You are viewing a plain text version of this content. The canonical link for it is here.
Posted to users@kafka.apache.org by Joel Koshy <jj...@gmail.com> on 2012/03/30 21:21:26 UTC

API change in consumer

Hi all,

This is a follow-up to the email I had sent out a few days ago on the
consumer API extension as part of KAFKA-249 - after the code review, a more
major API change may be more suitable, so here is an overview.

The new method in the consumer connector that supports wildcarding (in the
v2 patch) returns a list of KafkaMessageAndTopicStream[T] objects.  There
were a couple of comments on this:

- It is (somewhat oddly) different from the existing API
  (createMessageStreams which returns a map containing KafkaMessageStream[T]
  objects)
- We already have a MessageAndOffset class, and at some point we may want to
  give consumers access to logical partition/offset information.

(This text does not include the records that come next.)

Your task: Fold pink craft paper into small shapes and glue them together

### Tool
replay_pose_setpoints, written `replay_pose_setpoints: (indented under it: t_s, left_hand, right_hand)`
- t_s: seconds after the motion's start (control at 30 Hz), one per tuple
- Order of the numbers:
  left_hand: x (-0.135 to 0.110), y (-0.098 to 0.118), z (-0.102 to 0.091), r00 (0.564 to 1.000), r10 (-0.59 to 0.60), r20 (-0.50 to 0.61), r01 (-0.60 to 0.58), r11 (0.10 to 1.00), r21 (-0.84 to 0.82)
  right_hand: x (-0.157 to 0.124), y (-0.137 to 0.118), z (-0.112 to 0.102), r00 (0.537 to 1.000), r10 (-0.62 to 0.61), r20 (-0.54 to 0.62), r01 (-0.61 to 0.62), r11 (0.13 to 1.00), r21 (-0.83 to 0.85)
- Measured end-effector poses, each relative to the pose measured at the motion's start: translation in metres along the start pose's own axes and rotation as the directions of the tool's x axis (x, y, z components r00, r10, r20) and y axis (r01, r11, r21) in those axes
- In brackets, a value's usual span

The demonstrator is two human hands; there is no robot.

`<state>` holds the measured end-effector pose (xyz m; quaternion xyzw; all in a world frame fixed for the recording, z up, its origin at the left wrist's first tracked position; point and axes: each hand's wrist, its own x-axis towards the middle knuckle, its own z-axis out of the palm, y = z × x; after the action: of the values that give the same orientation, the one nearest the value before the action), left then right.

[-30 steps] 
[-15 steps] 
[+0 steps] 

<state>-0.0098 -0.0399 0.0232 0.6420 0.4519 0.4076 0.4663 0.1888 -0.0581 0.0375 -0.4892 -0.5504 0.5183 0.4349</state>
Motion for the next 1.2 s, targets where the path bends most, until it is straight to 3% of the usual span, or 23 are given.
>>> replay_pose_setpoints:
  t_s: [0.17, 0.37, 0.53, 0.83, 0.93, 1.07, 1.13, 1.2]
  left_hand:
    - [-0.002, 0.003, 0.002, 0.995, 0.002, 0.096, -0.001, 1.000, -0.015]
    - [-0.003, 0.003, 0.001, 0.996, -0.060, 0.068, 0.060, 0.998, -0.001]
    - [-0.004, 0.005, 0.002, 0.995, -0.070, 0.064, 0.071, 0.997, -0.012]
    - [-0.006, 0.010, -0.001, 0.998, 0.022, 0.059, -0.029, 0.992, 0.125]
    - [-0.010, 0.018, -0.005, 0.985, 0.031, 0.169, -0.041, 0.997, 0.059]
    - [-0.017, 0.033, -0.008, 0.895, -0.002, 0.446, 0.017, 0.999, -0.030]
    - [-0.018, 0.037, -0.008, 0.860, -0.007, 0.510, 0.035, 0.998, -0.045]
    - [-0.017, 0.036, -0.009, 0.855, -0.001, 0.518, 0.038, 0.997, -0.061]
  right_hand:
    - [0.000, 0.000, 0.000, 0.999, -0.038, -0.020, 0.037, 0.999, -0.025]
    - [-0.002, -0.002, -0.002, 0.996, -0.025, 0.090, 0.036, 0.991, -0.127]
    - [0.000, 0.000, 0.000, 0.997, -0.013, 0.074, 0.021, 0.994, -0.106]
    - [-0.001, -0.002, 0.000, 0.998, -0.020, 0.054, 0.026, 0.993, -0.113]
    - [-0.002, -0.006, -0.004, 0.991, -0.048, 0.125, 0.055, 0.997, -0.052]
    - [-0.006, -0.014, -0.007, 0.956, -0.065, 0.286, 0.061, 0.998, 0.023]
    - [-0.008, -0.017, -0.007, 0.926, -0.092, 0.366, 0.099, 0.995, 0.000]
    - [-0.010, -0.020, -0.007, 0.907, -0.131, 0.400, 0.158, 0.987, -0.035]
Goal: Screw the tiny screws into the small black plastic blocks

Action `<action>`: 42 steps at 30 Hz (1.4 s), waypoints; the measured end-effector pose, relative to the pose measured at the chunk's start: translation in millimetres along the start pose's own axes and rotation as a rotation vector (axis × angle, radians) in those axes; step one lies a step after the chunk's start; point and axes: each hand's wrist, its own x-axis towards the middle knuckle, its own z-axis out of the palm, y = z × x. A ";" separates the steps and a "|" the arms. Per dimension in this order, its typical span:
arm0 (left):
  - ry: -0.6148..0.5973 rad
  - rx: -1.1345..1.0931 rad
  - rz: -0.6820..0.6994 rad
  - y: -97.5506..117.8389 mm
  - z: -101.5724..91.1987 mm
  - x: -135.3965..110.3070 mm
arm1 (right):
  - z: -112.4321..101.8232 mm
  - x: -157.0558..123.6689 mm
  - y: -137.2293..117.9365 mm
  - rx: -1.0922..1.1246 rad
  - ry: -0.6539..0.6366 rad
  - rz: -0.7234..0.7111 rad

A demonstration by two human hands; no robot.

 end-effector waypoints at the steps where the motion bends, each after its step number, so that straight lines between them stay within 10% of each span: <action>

So this would be an opportunity to fix the consumer API to accomodate a more
general consumer stream and iterator API, that provide access to
MessageAndMetadata elements, each of which contains the message + metadata
(such as topic, offset, partition, etc.)

So I have incorporated this in a new patch (which I will upload soon after I
address all the other review comments), and I wanted to share the API
changes here since it is a more significant change that would require users
of the consumer and iterator to update their code.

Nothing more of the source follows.